I'm not really a network guy, but it appears to me that for non-blocking BIOs the very basic HTTP server in apps/lib/http_server.c accepts only IPv4 connections, or there must be some other reason why at least on some Linux systems IPv6 connections to the loopback device are not accepted while IPv4 works fine.

DDvO · 2020-05-27T11:34:01Z

But there's new stuff going on that I frankly don't always understand... back when I was doing network management, a block was a block was a block.
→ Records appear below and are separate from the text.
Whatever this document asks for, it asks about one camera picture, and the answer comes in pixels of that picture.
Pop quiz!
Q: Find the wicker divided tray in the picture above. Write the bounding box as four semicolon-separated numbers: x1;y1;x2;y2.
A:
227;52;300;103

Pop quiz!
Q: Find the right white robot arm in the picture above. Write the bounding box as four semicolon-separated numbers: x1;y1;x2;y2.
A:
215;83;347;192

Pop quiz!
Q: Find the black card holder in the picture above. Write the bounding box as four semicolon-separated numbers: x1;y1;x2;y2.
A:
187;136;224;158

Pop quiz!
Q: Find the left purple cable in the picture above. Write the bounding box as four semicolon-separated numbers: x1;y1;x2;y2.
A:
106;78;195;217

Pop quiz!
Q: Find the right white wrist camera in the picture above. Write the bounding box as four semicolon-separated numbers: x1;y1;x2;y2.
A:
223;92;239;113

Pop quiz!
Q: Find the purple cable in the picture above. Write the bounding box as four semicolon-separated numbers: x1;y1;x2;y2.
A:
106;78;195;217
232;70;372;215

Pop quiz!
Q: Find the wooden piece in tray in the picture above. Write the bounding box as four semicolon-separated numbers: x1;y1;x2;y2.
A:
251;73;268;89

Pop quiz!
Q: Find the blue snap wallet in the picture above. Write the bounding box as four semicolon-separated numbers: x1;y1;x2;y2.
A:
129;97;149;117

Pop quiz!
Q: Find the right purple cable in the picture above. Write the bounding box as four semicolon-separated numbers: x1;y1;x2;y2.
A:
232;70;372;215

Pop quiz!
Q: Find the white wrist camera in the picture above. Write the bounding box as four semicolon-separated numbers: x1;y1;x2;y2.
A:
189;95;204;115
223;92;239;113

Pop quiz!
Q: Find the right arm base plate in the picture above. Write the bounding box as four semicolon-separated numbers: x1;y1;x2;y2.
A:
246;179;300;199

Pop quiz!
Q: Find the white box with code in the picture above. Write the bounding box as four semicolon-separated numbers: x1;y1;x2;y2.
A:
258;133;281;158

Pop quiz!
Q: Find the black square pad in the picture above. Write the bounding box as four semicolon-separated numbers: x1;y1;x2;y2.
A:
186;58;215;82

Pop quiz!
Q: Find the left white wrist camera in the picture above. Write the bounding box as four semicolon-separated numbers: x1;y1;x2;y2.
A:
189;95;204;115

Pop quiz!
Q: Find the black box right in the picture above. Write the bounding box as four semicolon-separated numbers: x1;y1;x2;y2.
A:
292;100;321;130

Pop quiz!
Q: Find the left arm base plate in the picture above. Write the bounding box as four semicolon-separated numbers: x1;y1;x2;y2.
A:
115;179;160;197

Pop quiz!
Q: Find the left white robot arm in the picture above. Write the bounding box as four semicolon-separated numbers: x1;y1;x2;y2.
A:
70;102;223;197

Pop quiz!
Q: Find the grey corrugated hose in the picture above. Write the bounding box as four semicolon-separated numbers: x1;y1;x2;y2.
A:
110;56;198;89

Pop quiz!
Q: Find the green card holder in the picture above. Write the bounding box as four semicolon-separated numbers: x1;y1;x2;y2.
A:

BTW, bss_conn.c and its siblings are not the most beautiful and readable piece of code.
And I have a hard time understanding why all that retry business is needed after all,
in particular why even a blocking connect sometimes needs to be retried, which required some ugly workarounds and lead to an apparent bug in BIO_connect_retry() - see #11449.

crypto/bio/bss_conn.c

bernd-edlinger · 2020-05-27T13:57:48Z

I think this should be back-ported to 1.1.1

kroeckx · 2020-05-27T18:32:49Z

I think you're just using the API wrong. On failure, the application calling BIO_connect() should use the next address, and that it what for instance s_client does in init_client(). It iterates over the addresses.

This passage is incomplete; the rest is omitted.